Centre de Recherche en Cancérologie de Marseille (CRCM), Inserm, U1068, Marseille, F-13009, France.
CNRS, UMR7258, Marseille, F-13009, France.
Sci Rep. 2017 Jun 19;7(1):3820. doi: 10.1038/s41598-017-04264-w.
Many computational methods to predict the macromolecular targets of small organic molecules have been presented to date. Despite progress, target prediction methods still have important limitations. For example, the most accurate methods implicitly restrict their predictions to a relatively small number of targets, are not systematically validated on drugs (whose targets are harder to predict than those of non-drug molecules) and often lack a reliability score associated with each predicted target. Here we present a systematic validation of ligand-centric target prediction methods on a set of clinical drugs.
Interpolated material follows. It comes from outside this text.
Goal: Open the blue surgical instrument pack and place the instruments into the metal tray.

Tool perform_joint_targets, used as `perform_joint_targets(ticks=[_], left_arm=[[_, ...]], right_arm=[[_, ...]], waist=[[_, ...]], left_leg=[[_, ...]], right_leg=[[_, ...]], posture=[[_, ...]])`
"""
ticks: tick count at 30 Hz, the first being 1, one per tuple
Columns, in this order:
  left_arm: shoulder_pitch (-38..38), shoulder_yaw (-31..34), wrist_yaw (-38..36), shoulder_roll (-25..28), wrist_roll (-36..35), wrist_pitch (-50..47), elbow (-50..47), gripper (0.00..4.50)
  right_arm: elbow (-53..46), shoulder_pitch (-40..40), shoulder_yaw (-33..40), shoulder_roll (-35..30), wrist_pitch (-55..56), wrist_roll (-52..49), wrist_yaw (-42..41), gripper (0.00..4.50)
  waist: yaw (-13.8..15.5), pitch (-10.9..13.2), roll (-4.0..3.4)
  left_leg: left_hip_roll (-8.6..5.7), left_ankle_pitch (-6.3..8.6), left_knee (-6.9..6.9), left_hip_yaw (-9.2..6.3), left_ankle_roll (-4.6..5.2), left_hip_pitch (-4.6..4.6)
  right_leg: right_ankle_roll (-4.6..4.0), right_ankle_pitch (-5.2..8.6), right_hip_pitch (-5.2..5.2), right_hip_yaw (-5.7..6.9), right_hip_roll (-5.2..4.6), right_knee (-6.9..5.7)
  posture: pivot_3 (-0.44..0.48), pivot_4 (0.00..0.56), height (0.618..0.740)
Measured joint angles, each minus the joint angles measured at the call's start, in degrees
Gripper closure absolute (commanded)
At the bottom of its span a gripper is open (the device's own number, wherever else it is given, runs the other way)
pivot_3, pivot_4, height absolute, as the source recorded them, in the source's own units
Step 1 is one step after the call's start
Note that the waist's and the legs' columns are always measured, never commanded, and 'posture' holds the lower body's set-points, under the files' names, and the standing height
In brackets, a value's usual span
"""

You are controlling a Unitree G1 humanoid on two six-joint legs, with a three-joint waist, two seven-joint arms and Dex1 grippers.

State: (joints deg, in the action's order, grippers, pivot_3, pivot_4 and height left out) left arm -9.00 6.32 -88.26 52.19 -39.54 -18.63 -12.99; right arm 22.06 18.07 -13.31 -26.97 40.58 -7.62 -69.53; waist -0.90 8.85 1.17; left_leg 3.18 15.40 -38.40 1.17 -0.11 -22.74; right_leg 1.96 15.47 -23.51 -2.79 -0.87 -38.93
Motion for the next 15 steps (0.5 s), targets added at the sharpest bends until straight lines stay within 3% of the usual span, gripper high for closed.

These methods exploit a knowledge-base covering 887,435 known ligand-target associations between 504,755 molecules and 4,167 targets. Based on this dataset, we provide a new estimate of the polypharmacology of drugs, which on average have 11.5 targets below IC 10 µM. The average performance achieved across clinical drugs is remarkable (0.348 precision and 0.423 recall, with large drug-dependent variability), especially given the unusually large coverage of the target space. Furthermore, we show how a sparse ligand-target bioactivity matrix to retrospectively validate target prediction methods could underestimate prospective performance. Lastly, we present and validate a first-in-kind score capable of accurately predicting the reliability of target predictions.
迄今为止,已经提出了许多预测小分子的大分子靶标的计算方法。尽管取得了进展,但靶标预测方法仍然存在重要的局限性。例如,最准确的方法隐含地将其预测限制在相对较少的目标上,不能系统地在药物上进行验证(其靶标比非药物分子更难预测),并且通常缺乏与每个预测靶标相关的可靠性评分。在这里,我们在一组临床药物上对基于配体的靶标预测方法进行了系统验证。这些方法利用了一个知识库,其中包含了 504,755 种分子和 4,167 个靶标之间 887,435 个已知的配体-靶标关联。基于这个数据集,我们提供了对药物多药理学的新估计,这些药物的平均 IC 10μM 以下靶标有 11.5 个。在临床药物中取得的平均性能非常显著(精度为 0.348,召回率为 0.423,具有较大的药物依赖性变异性),尤其是考虑到目标空间的异常大覆盖范围。此外,我们展示了如何使用稀疏的配体-靶标生物活性矩阵来回顾性验证靶标预测方法可能会低估前瞻性性能。最后,我们提出并验证了一种能够准确预测靶标预测可靠性的首创评分。